* TASK ITEM
Extract the first line through the line containing "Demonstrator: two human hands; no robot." from the listing below, exactly as written.

* COLLECTED DATA
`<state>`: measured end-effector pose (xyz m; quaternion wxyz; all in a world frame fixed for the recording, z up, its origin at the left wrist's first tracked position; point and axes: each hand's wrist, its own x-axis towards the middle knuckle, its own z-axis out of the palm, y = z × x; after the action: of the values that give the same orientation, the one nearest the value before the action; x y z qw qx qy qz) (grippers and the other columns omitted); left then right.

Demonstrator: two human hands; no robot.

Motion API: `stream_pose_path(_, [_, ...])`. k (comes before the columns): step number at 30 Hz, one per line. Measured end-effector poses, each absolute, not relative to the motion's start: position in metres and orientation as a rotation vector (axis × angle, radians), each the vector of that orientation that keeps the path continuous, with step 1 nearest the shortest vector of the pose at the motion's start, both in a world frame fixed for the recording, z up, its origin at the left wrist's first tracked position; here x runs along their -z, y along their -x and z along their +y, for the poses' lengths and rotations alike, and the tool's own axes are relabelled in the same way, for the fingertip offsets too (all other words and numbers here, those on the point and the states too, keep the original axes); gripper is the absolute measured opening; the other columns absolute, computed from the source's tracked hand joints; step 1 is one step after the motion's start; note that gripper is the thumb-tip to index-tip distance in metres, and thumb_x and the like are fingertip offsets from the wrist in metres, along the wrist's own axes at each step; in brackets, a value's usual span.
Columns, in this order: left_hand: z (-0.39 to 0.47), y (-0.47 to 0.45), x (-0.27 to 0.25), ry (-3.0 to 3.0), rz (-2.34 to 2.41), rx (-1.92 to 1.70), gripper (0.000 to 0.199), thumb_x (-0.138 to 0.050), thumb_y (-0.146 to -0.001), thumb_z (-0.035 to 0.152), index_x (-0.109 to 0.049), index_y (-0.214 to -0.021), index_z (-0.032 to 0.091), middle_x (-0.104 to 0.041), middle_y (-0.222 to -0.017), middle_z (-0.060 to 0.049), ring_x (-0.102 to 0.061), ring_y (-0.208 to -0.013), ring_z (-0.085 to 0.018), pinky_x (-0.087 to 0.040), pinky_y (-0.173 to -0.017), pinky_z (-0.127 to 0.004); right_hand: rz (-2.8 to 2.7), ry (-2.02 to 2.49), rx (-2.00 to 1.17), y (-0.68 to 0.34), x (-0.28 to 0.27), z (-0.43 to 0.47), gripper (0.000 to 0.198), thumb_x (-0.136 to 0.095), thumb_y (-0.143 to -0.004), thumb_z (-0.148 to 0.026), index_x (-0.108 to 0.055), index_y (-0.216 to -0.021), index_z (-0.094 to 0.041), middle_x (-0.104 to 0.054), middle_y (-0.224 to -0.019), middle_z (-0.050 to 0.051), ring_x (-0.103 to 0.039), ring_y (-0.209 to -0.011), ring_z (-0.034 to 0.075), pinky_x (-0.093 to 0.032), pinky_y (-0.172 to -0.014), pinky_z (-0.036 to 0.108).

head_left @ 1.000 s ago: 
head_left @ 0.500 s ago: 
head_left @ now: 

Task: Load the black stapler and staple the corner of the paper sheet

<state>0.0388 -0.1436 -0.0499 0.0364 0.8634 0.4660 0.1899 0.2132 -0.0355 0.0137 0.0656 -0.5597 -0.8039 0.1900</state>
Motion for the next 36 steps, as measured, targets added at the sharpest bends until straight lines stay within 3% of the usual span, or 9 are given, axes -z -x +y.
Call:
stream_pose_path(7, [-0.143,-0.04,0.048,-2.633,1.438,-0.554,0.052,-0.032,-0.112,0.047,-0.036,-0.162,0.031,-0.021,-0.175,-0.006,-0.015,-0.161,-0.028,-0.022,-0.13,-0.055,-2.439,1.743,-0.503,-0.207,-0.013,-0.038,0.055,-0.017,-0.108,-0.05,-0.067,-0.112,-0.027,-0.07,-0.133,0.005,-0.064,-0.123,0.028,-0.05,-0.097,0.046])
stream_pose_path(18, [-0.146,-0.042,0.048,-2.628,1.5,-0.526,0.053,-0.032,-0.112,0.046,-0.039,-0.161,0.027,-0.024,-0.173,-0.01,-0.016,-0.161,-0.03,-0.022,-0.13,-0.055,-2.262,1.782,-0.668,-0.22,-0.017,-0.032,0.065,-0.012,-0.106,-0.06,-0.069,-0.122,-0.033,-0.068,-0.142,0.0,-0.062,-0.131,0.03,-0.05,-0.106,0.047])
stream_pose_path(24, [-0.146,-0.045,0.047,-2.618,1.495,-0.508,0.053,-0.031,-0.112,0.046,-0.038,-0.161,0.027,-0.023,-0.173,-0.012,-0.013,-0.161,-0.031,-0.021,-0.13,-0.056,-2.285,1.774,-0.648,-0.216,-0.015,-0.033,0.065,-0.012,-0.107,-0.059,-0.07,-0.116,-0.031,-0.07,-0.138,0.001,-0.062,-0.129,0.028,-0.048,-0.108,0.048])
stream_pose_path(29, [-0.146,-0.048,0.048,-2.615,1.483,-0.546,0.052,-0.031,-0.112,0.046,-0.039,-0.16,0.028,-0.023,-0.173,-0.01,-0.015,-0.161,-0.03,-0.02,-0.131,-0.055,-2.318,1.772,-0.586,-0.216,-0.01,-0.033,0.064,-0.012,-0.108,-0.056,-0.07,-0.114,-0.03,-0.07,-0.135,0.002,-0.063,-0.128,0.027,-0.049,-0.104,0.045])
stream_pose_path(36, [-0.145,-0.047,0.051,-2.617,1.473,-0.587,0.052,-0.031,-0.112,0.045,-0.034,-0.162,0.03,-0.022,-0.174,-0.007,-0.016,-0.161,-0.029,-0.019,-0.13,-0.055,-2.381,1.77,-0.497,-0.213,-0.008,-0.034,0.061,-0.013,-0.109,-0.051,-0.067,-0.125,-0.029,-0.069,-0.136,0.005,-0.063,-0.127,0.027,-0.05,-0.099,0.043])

* EXPECTED ANSWER
`<state>`: measured end-effector pose (xyz m; quaternion wxyz; all in a world frame fixed for the recording, z up, its origin at the left wrist's first tracked position; point and axes: each hand's wrist, its own x-axis towards the middle knuckle, its own z-axis out of the palm, y = z × x; after the action: of the values that give the same orientation, the one nearest the value before the action; x y z qw qx qy qz) (grippers and the other columns omitted); left then right.

Demonstrator: two human hands; no robot.

The output above is complete as it stands.